EXERCISE PROMPT: Return exactly the lines below, starting with the one that has "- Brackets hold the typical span" and going on through the one that has "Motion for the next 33".

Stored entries
------------------------------------------------------------------------

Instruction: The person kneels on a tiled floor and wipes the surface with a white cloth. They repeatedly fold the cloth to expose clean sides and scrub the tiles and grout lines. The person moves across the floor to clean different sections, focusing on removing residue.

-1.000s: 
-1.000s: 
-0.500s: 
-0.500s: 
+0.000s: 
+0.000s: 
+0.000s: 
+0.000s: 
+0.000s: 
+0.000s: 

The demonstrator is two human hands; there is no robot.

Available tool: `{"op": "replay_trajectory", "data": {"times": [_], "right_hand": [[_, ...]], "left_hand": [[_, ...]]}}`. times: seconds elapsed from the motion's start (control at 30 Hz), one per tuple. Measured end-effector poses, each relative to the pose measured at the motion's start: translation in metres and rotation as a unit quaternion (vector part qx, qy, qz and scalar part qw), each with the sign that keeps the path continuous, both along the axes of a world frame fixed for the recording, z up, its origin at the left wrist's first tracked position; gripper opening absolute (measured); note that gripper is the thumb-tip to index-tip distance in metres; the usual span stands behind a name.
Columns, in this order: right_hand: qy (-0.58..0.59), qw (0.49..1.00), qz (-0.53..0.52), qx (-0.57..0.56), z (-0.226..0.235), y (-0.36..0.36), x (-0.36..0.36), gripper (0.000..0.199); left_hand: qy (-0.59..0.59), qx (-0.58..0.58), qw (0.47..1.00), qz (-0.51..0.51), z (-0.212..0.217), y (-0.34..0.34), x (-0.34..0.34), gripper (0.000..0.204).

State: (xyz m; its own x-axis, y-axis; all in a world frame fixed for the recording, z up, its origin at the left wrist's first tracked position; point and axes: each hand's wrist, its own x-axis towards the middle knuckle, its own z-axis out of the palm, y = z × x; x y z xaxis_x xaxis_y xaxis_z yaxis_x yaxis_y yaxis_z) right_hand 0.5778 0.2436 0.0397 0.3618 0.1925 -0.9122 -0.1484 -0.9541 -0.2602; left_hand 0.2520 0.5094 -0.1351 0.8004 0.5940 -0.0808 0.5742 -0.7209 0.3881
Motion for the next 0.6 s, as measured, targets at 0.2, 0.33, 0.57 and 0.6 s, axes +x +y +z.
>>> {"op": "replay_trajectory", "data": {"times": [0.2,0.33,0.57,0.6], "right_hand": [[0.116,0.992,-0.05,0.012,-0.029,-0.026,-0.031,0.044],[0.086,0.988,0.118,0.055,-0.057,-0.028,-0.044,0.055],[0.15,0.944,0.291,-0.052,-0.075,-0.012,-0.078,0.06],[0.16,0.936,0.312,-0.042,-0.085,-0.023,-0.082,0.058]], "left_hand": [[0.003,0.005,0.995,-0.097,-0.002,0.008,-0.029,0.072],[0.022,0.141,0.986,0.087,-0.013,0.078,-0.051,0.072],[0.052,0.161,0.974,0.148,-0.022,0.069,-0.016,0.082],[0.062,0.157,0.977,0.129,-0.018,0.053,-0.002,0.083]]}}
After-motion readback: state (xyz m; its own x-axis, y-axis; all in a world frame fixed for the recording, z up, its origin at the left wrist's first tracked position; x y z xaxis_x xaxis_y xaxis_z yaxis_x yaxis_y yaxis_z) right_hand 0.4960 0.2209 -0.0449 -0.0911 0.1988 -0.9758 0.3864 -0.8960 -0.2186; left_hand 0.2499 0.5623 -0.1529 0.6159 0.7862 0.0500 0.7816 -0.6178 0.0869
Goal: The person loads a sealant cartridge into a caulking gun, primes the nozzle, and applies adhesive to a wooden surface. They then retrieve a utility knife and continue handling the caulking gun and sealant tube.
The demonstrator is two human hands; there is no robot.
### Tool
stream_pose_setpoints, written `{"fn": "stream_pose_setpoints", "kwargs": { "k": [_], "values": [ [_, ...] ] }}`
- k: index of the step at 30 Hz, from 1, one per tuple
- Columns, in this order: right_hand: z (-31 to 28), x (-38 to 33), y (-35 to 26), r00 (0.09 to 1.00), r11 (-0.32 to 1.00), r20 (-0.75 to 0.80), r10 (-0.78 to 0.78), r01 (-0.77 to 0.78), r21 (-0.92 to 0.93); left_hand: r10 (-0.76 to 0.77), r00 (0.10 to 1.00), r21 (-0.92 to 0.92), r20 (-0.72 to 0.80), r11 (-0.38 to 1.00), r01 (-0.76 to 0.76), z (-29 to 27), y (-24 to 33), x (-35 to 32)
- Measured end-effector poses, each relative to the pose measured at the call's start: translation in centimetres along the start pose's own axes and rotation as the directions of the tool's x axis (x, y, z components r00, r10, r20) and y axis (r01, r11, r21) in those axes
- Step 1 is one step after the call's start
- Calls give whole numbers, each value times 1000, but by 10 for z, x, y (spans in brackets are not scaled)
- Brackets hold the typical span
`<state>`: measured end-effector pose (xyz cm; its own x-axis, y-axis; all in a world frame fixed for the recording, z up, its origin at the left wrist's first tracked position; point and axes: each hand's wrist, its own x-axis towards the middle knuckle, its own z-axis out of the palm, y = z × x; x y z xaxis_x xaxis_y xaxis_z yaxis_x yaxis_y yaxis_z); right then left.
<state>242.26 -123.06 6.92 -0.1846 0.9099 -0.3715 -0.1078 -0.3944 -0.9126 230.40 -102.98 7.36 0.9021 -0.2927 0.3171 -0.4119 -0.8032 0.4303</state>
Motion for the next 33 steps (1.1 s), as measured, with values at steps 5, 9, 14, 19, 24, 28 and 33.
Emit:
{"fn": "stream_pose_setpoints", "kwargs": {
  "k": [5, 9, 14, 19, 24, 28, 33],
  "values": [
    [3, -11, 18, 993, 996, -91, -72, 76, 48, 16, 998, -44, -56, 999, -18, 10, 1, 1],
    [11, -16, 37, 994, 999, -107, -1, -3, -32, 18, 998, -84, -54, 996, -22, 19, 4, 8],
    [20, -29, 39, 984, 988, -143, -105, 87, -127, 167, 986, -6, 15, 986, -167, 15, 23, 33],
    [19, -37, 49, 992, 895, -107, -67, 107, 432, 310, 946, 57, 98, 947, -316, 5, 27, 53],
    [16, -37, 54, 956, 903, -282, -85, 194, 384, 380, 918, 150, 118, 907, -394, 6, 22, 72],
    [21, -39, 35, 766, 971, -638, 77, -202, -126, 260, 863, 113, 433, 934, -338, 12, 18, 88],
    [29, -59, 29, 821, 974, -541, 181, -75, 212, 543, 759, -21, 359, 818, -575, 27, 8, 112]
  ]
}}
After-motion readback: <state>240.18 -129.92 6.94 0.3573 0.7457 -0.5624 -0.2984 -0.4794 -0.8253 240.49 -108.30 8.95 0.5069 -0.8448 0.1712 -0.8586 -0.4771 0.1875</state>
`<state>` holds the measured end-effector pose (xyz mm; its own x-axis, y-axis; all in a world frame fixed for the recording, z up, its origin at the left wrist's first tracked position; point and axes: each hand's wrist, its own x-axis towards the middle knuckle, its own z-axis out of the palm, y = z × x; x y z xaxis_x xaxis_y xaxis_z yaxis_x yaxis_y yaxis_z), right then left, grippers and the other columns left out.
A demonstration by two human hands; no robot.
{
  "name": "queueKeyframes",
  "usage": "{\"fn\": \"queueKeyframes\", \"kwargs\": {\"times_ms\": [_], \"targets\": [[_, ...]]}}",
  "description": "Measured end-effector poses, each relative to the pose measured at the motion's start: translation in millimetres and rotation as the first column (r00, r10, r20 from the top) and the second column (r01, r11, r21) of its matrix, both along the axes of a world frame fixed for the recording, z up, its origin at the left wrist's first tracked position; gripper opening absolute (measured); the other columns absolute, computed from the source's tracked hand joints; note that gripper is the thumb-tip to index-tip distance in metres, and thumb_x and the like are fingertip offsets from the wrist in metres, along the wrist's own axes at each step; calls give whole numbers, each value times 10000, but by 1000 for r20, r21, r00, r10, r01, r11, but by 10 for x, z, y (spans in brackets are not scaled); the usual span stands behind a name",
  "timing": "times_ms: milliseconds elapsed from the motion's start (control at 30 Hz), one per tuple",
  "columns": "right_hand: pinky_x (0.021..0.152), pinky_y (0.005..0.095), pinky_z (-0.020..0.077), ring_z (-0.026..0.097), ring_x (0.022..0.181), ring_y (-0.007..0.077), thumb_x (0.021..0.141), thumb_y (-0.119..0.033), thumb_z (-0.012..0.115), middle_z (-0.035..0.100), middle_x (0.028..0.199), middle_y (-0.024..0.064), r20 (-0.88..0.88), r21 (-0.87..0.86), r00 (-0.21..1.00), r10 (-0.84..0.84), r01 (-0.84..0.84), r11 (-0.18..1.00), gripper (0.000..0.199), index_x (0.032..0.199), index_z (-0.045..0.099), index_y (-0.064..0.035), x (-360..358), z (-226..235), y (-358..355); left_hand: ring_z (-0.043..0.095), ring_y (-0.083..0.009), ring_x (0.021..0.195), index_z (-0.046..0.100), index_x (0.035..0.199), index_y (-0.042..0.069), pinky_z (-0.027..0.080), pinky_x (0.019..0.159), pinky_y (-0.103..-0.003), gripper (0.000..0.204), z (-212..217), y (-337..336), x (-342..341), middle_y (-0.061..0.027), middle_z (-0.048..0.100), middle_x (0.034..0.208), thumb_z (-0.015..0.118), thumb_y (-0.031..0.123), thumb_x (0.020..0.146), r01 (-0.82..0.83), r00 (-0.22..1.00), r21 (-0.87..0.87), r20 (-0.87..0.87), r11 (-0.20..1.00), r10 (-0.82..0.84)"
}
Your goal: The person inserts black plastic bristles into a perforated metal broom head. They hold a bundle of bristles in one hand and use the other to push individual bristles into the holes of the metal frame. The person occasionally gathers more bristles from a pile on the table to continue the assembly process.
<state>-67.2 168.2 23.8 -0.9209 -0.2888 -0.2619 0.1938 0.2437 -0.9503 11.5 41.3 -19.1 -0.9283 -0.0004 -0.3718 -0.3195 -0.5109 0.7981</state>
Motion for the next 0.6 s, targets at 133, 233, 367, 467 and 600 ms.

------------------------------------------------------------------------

SOLUTION FOR THIS EXERCISE:
- Brackets hold the typical span
`<state>`: measured end-effector pose (xyz cm; its own x-axis, y-axis; all in a world frame fixed for the recording, z up, its origin at the left wrist's first tracked position; point and axes: each hand's wrist, its own x-axis towards the middle knuckle, its own z-axis out of the palm, y = z × x; x y z xaxis_x xaxis_y xaxis_z yaxis_x yaxis_y yaxis_z); right then left.
<state>242.26 -123.06 6.92 -0.1846 0.9099 -0.3715 -0.1078 -0.3944 -0.9126 230.40 -102.98 7.36 0.9021 -0.2927 0.3171 -0.4119 -0.8032 0.4303</state>
Motion for the next 33 steps (1.1 s), as measured, with values at steps 5, 9, 14, 19, 24, 28 and 33.

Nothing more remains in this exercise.